What Deadpool & Wolverine decidedly doesn’t do is fix basically any of the problems that have plagued the MCU’s recent films and TV shows. It still relies on cheap cameos, Easter eggs, references, and our pre-existing connections to characters from other movies to do all of its most dramatic work for it, which is admittedly very minimal. It also, perhaps most bafflingly of all, asks superhero fans to let their nostalgia cloud the fact that a lot of the Fox-era Marvel movies it references throughout its runtime were appallingly bad, including 2005’s Elektra and Fantastic Four and 2019’s Dark Phoenix, the latter of which is featured prominently in the film’s emotionally manipulative credits montage. No other superhero movie in history has asked viewers to care so much about corporate mergers and shutdowns.
No homework necessary
To its credit, the film doesn’t demand the same level of canonical research and homework that so many of the MCU’s recent TV shows and movies have. That said, many of its biggest jokes and cameos do require that its audience remember not only 15- to 20-year-old movies, but also abandoned superhero projects that never even came to fruition (see: Channing Tatum’s died-on-the-vine Gambit movie). So many of the film’s jokes are, in fact, tied to either obscure, forgotten movies and TV shows or details about its stars’ careers and personal lives that one has to wonder who Deadpool & Wolverine was even made for, because it certainly doesn’t feel like it was written with any of the 17- to 25-year-olds that would seem, on paper, to be its target demographic in mind.
In addition to all of these problems, Deadpool & Wolverine‘s style and look leave a lot to be desired.

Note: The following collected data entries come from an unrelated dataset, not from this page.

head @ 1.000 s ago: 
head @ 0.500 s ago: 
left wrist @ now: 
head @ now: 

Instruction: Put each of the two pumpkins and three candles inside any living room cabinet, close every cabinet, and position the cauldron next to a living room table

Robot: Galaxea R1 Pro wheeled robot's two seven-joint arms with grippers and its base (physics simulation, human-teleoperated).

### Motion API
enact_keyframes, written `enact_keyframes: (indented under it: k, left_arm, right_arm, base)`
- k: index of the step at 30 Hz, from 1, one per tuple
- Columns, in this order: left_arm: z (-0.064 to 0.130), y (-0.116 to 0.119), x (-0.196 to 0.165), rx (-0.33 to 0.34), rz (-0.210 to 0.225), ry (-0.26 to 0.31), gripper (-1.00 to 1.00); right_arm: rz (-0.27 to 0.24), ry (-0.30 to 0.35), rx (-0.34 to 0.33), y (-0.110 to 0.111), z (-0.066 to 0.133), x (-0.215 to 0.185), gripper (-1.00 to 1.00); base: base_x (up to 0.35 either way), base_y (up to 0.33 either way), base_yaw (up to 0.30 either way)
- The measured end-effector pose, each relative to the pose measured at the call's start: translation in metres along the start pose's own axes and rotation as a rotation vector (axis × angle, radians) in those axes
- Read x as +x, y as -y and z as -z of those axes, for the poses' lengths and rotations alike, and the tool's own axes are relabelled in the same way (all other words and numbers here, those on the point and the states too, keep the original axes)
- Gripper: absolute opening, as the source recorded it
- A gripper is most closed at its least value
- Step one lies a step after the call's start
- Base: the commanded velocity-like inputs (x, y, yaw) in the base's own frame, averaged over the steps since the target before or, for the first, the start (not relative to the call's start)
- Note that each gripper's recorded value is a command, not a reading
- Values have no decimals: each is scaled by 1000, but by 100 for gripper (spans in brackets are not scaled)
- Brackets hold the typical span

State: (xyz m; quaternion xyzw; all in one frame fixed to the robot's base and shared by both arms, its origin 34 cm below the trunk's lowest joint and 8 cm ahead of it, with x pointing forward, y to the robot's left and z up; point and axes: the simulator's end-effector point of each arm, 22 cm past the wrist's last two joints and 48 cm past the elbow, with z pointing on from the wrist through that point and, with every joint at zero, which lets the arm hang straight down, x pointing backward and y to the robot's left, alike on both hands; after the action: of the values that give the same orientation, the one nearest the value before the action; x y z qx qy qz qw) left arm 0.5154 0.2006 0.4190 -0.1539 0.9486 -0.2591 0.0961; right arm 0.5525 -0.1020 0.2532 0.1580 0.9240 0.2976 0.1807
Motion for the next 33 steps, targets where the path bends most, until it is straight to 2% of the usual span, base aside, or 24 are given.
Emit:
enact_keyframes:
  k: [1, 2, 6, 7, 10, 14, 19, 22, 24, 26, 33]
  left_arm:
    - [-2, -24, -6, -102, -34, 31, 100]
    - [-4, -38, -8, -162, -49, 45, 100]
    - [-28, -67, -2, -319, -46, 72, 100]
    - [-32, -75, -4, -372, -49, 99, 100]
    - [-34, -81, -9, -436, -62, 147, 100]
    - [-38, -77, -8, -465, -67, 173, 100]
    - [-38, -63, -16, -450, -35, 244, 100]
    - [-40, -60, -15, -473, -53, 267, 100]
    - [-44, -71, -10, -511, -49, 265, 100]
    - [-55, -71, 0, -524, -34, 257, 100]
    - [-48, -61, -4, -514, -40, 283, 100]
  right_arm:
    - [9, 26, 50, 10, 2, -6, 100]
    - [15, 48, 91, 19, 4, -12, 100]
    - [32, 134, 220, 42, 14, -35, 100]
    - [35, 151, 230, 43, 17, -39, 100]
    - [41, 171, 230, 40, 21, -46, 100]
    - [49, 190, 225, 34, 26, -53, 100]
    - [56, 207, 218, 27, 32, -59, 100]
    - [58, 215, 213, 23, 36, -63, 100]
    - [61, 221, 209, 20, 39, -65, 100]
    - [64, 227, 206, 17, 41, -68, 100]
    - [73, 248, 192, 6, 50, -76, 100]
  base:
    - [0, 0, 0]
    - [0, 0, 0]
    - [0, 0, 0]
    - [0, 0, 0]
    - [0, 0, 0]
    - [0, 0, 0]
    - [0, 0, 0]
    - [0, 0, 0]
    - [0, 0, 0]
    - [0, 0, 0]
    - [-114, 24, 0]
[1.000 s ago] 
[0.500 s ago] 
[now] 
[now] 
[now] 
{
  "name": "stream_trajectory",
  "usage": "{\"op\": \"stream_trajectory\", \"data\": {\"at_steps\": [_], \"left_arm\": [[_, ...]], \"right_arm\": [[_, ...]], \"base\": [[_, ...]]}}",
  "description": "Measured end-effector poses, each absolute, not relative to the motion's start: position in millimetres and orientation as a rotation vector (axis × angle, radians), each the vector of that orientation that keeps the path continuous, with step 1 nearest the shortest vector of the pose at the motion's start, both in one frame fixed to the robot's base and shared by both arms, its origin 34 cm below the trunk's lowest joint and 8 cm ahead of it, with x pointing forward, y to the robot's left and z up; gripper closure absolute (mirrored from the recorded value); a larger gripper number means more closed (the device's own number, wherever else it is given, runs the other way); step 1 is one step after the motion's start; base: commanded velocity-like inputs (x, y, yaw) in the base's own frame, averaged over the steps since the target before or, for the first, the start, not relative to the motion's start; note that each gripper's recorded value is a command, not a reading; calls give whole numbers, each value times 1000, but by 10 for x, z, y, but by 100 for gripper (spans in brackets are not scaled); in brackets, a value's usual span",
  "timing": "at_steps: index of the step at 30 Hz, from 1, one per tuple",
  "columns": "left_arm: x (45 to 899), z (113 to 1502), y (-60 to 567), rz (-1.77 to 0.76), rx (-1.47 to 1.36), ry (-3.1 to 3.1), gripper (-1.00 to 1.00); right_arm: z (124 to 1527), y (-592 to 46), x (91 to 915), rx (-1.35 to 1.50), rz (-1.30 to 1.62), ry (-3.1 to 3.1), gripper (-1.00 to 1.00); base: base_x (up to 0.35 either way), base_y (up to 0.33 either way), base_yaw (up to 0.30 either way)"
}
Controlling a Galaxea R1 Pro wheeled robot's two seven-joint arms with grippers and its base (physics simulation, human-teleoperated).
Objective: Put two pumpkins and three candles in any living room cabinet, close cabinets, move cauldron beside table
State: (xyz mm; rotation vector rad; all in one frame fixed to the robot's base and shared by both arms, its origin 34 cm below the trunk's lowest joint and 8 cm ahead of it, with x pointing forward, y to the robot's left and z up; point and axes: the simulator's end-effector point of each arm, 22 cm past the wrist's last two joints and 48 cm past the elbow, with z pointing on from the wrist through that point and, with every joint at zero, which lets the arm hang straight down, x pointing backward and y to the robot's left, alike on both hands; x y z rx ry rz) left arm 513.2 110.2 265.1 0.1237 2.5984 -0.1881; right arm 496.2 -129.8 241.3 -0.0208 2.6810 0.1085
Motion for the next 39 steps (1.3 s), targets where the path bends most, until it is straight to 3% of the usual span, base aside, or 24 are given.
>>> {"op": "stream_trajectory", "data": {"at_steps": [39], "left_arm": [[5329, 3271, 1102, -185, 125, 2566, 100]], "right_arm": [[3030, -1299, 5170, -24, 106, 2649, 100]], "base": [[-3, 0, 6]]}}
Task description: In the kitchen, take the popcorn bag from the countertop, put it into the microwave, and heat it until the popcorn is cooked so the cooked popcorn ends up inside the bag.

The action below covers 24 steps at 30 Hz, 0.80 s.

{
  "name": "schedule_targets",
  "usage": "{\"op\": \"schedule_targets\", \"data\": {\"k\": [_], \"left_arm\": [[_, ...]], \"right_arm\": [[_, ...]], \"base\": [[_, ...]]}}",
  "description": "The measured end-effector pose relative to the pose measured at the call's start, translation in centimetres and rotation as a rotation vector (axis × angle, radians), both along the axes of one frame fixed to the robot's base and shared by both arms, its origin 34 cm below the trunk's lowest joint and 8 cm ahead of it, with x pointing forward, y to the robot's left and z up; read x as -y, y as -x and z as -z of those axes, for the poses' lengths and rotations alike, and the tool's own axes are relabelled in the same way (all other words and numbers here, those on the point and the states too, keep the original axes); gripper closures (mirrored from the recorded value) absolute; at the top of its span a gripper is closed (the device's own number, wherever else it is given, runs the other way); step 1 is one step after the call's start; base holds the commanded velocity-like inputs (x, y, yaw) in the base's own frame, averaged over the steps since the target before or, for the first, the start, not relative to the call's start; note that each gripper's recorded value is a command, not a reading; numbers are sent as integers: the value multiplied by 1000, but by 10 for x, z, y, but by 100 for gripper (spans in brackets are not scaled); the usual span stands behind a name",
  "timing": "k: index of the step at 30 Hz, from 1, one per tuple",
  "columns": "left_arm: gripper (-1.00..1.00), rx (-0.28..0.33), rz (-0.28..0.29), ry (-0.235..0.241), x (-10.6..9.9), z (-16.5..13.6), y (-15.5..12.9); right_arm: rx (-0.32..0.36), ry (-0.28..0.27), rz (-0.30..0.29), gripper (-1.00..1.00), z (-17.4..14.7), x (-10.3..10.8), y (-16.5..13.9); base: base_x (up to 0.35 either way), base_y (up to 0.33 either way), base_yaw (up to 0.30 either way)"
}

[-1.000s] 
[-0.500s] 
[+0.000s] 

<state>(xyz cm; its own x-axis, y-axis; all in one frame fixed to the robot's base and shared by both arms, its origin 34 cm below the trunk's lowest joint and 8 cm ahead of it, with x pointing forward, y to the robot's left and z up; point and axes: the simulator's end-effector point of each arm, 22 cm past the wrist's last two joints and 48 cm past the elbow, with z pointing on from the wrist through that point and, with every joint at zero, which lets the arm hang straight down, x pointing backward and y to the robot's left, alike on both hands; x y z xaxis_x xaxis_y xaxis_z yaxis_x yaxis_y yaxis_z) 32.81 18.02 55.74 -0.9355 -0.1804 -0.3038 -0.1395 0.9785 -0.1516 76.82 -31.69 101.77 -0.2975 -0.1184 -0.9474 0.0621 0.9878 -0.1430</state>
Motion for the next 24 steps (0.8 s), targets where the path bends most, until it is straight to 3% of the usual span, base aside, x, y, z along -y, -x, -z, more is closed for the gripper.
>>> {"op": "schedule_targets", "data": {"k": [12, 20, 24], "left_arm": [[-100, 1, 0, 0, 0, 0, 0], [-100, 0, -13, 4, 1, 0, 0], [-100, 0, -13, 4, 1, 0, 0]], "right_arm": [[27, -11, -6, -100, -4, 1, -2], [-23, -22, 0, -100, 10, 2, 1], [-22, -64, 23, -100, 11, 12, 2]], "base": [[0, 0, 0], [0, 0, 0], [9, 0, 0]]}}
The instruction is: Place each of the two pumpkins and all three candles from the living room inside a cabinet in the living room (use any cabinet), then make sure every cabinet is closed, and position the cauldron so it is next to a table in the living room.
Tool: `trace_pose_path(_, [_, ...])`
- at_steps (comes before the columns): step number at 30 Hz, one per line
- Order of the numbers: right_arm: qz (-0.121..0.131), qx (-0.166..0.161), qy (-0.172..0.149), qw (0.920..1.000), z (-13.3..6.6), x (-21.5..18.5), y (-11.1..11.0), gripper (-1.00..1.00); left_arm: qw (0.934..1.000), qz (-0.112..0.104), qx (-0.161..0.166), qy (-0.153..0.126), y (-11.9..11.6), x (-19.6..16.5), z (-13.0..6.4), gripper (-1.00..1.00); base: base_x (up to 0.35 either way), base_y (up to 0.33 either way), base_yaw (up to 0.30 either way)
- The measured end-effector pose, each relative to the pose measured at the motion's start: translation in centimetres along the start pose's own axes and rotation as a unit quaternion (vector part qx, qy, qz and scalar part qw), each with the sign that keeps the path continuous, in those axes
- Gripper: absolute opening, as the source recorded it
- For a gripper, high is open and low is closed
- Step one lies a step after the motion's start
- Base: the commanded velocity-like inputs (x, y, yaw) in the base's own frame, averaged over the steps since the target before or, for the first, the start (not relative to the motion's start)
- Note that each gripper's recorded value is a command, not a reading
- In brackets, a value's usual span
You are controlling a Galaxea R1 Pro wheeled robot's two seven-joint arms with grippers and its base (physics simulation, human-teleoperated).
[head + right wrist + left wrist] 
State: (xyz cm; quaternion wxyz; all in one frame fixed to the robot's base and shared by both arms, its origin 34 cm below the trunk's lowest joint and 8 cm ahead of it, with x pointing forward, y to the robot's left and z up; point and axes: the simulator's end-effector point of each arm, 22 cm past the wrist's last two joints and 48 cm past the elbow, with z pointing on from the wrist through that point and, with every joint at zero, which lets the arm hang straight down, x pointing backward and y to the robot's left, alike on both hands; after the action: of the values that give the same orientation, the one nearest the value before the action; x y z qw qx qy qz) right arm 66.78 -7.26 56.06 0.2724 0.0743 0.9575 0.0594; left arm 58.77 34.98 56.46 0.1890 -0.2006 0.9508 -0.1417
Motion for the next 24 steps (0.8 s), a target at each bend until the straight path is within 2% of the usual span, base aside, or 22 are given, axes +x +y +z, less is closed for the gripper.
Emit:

The film’s visual effects are spotty throughout, and its locations and backdrops range from mildly acceptable to blandly forgettable. Nearly all of its action sequences are frustratingly weightless as well, which is itself the result of their cluttered staging and obviously digital spurts of blood and gore. The fact that director Shawn Levy and editors Dean Zimmerman and Shane Reid repeatedly cut away to a new angle just before an attack actually makes contact with its target doesn’t help matters, either.
The big problem the MCU still hasn’t solved
More than anything, though, it’s Deadpool & Wolverine‘s script issues that are the most disappointing. Even after slowing down its production pipeline and starting to spend more time on its individual projects again, it still doesn’t seem like Marvel Studios has remembered how to tell a satisfying story. Deadpool & Wolverine‘s script is full of confusing, convoluted plot mechanics and more exposition dumps than perhaps any other MCU movie in history. Its villains’ and heroes’ motivations are thin, to say the least, and the film doesn’t even invest the necessary amount of thought into its two lead heroes’ unlikely friendship.
By the time everything is said and done, it’s unclear why Deadpool and Wolverine even become friends. It’s almost as if the studio thought putting their names together in the film’s title was enough. Three years into its worst era, Marvel remains incapable of making the case for its continued existence. If not even pulling Hugh Jackman’s Wolverine out of his well-earned rest can help it do that, then what can?
Deadpool & Wolverine is now playing in theaters.